- Prompt -
Return the listing below exactly as it stands. Pictures stay out.
[Data block Boundary: Start]
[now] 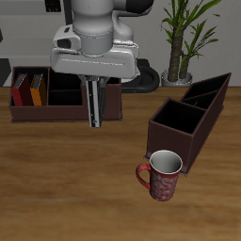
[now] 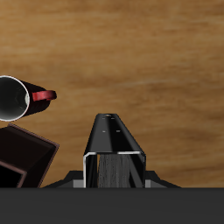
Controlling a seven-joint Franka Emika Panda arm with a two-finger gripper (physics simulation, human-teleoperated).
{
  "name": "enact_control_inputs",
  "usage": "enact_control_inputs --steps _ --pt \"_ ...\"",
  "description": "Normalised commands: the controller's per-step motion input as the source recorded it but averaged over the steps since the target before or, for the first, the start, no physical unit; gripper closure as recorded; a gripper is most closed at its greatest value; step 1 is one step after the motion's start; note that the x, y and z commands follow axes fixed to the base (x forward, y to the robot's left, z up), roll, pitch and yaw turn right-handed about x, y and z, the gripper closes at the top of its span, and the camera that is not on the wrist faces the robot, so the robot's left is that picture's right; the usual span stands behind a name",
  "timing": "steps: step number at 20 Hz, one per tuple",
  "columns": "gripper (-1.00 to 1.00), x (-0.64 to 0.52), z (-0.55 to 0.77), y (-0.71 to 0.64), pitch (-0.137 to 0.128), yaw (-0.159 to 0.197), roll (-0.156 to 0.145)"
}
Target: Place the red book into the back desk caddy's left compartment and place the orange book into the back desk caddy's left compartment and place the striped book into the left desk caddy's right compartment
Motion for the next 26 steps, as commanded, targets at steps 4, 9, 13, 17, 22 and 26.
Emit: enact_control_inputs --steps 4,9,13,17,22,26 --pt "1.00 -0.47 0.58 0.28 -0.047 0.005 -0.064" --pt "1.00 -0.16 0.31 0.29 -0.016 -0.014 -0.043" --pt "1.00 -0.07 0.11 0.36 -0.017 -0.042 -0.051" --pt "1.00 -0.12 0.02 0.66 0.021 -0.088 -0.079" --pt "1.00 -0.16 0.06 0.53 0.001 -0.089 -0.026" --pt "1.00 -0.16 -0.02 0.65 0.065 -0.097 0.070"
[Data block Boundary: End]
- Solved problem -
[now] 
[now] 
Controlling a seven-joint Franka Emika Panda arm with a two-finger gripper (physics simulation, human-teleoperated).
{
  "name": "enact_control_inputs",
  "usage": "enact_control_inputs --steps _ --pt \"_ ...\"",
  "description": "Normalised commands: the controller's per-step motion input as the source recorded it but averaged over the steps since the target before or, for the first, the start, no physical unit; gripper closure as recorded; a gripper is most closed at its greatest value; step 1 is one step after the motion's start; note that the x, y and z commands follow axes fixed to the base (x forward, y to the robot's left, z up), roll, pitch and yaw turn right-handed about x, y and z, the gripper closes at the top of its span, and the camera that is not on the wrist faces the robot, so the robot's left is that picture's right; the usual span stands behind a name",
  "timing": "steps: step number at 20 Hz, one per tuple",
  "columns": "gripper (-1.00 to 1.00), x (-0.64 to 0.52), z (-0.55 to 0.77), y (-0.71 to 0.64), pitch (-0.137 to 0.128), yaw (-0.159 to 0.197), roll (-0.156 to 0.145)"
}
Target: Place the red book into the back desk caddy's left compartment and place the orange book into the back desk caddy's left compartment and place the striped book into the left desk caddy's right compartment
Motion for the next 26 steps, as commanded, targets at steps 4, 9, 13, 17, 22 and 26.
Emit: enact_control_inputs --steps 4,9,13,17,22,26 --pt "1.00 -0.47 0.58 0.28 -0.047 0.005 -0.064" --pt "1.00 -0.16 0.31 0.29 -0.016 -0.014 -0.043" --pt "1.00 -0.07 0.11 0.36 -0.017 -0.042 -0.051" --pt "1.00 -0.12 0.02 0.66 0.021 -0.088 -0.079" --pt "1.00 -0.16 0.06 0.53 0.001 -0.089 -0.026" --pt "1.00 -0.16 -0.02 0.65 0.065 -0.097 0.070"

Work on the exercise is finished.